____ Recorded data

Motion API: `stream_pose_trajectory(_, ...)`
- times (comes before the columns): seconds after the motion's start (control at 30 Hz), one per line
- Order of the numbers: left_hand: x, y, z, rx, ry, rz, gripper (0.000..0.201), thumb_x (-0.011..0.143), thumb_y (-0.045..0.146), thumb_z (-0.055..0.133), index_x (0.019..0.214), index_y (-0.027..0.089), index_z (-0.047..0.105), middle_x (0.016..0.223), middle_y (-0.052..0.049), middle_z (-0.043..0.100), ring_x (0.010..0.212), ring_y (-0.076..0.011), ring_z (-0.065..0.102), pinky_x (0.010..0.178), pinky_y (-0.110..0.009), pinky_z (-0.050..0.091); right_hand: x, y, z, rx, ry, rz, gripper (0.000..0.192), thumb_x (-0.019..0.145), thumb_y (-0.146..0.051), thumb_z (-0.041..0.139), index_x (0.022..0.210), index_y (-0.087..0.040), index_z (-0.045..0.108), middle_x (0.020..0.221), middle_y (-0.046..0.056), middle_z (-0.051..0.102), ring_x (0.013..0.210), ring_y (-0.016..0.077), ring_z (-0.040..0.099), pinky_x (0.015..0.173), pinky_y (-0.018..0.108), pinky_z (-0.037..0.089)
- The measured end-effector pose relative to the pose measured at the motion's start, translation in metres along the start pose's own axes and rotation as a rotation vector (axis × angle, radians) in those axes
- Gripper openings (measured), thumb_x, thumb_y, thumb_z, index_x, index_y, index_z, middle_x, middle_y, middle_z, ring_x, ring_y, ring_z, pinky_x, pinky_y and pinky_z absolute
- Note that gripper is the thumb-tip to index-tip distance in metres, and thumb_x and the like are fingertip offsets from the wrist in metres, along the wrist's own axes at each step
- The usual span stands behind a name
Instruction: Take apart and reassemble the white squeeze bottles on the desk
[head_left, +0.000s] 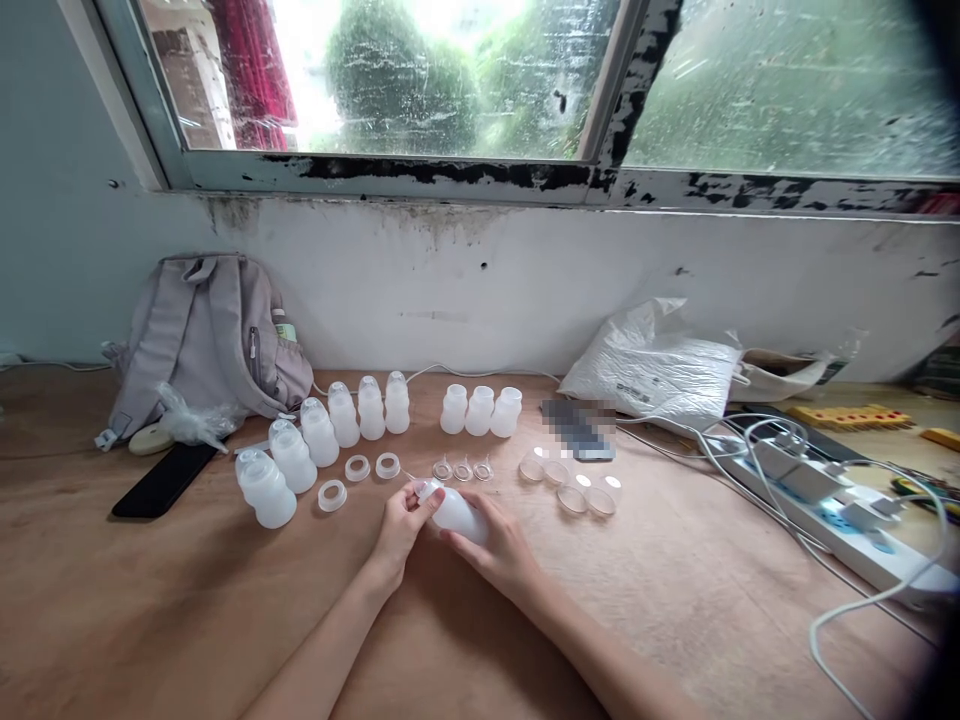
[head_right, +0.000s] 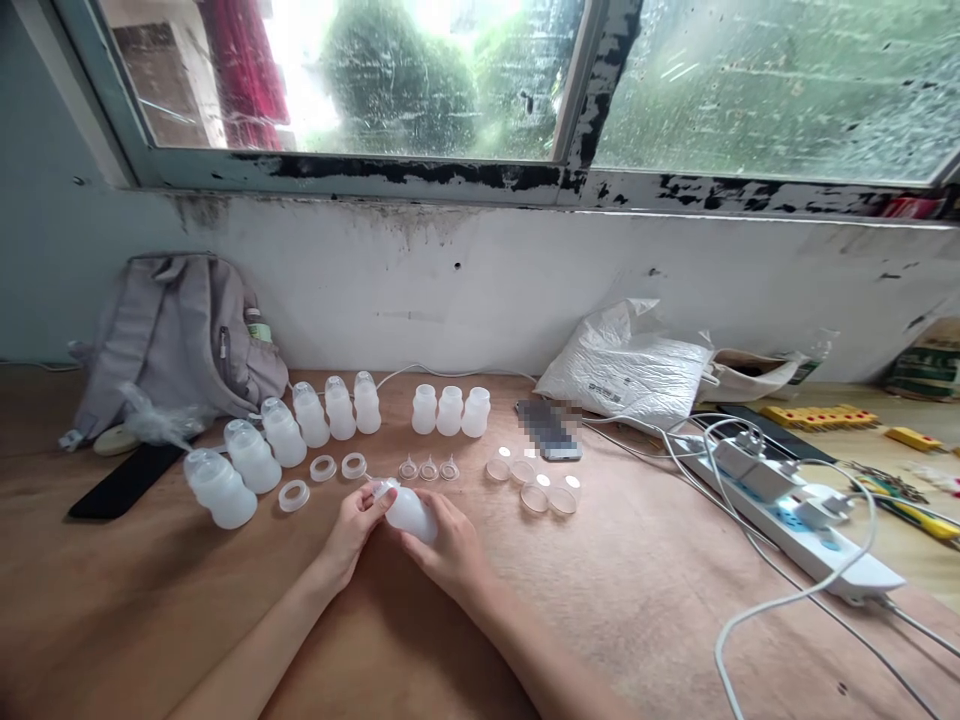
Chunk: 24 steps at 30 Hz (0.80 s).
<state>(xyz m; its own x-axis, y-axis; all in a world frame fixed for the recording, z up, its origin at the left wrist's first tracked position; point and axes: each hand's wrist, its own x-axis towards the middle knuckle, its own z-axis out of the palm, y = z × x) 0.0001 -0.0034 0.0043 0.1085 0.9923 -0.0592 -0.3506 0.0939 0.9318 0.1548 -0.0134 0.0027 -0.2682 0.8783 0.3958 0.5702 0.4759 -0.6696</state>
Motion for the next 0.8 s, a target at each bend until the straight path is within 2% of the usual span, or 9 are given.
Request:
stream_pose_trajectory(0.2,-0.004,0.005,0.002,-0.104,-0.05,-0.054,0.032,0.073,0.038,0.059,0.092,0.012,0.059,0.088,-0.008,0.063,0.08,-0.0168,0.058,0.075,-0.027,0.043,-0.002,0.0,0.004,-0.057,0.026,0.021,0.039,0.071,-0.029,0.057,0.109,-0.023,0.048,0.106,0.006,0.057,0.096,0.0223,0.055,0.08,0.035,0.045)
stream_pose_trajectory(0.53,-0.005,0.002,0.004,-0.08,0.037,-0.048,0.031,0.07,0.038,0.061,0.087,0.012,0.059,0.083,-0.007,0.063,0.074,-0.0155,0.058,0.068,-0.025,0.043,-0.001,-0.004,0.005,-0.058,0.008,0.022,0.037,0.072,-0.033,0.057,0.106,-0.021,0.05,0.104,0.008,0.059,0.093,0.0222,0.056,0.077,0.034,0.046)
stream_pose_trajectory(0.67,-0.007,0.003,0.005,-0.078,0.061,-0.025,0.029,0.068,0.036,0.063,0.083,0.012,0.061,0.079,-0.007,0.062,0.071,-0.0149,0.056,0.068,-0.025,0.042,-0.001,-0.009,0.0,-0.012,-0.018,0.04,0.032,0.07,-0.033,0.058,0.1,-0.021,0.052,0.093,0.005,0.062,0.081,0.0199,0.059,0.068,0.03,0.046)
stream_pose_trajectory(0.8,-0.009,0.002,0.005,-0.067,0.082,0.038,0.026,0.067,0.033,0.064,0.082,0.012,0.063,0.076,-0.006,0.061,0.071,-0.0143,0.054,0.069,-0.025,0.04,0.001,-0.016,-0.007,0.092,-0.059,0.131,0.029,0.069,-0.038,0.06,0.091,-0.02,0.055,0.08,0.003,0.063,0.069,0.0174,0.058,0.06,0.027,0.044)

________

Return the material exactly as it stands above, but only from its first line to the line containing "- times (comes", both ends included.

Motion API: `stream_pose_trajectory(_, ...)`
- times (comes before the columns): seconds after the motion's start (control at 30 Hz), one per line

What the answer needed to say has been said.